Take the line that contains "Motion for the" and every line after it in the material below, and quote them exactly.
════════════════
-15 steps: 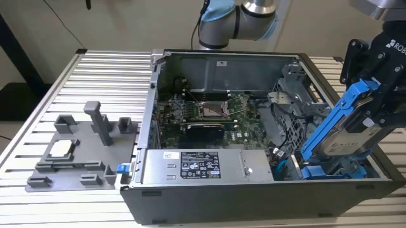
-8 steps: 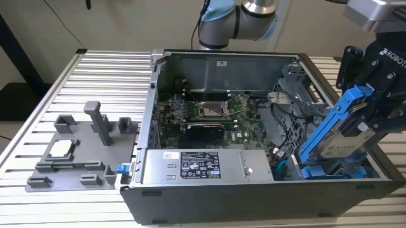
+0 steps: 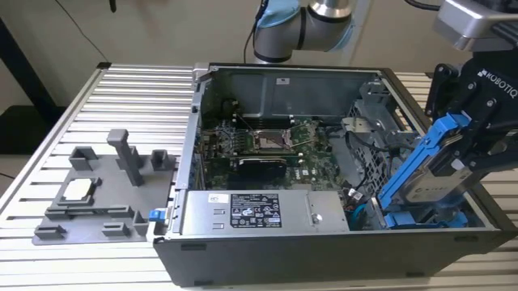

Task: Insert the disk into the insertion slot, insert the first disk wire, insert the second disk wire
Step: 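Insert the disk into the insertion slot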

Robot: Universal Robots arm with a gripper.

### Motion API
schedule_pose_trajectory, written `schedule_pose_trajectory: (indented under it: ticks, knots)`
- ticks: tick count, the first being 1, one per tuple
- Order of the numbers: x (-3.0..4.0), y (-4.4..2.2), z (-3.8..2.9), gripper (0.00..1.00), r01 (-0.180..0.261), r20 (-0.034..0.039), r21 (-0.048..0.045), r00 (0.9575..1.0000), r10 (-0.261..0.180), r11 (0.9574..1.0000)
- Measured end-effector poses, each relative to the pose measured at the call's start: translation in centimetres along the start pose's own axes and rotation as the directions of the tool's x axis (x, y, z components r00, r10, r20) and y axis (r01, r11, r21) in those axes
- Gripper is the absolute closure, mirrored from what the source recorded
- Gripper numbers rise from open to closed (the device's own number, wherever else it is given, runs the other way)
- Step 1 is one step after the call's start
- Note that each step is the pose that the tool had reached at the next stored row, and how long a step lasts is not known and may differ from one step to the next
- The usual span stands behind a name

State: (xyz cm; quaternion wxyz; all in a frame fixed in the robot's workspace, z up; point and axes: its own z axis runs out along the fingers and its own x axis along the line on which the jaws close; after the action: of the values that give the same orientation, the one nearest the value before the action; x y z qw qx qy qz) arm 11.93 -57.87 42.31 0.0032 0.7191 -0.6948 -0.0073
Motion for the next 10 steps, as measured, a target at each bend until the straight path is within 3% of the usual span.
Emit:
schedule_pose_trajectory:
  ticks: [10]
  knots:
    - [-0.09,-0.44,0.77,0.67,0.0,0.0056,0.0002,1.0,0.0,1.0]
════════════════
:: Written response ::
Motion for the next 10 steps, as measured, a target at each bend until the straight path is within 3% of the usual span.
Emit:
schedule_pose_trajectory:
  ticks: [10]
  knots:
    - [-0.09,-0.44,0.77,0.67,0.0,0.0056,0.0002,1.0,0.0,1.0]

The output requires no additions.